DATA PROVIDED: Begin

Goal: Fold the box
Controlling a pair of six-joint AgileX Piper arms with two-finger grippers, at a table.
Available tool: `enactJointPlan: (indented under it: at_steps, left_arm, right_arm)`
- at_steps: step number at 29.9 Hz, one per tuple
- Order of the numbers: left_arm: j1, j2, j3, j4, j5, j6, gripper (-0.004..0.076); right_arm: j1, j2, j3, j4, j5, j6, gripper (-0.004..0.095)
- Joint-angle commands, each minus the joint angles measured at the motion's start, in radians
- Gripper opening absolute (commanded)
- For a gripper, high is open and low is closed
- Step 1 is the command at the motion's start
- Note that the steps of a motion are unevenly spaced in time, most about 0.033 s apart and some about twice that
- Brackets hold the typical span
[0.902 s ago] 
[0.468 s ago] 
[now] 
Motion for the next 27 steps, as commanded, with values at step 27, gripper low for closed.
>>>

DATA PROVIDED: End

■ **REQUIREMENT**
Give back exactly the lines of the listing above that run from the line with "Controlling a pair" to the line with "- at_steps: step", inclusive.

■ **WRITTEN SOLUTION**
Controlling a pair of six-joint AgileX Piper arms with two-finger grippers, at a table.
Available tool: `enactJointPlan: (indented under it: at_steps, left_arm, right_arm)`
- at_steps: step number at 29.9 Hz, one per tuple

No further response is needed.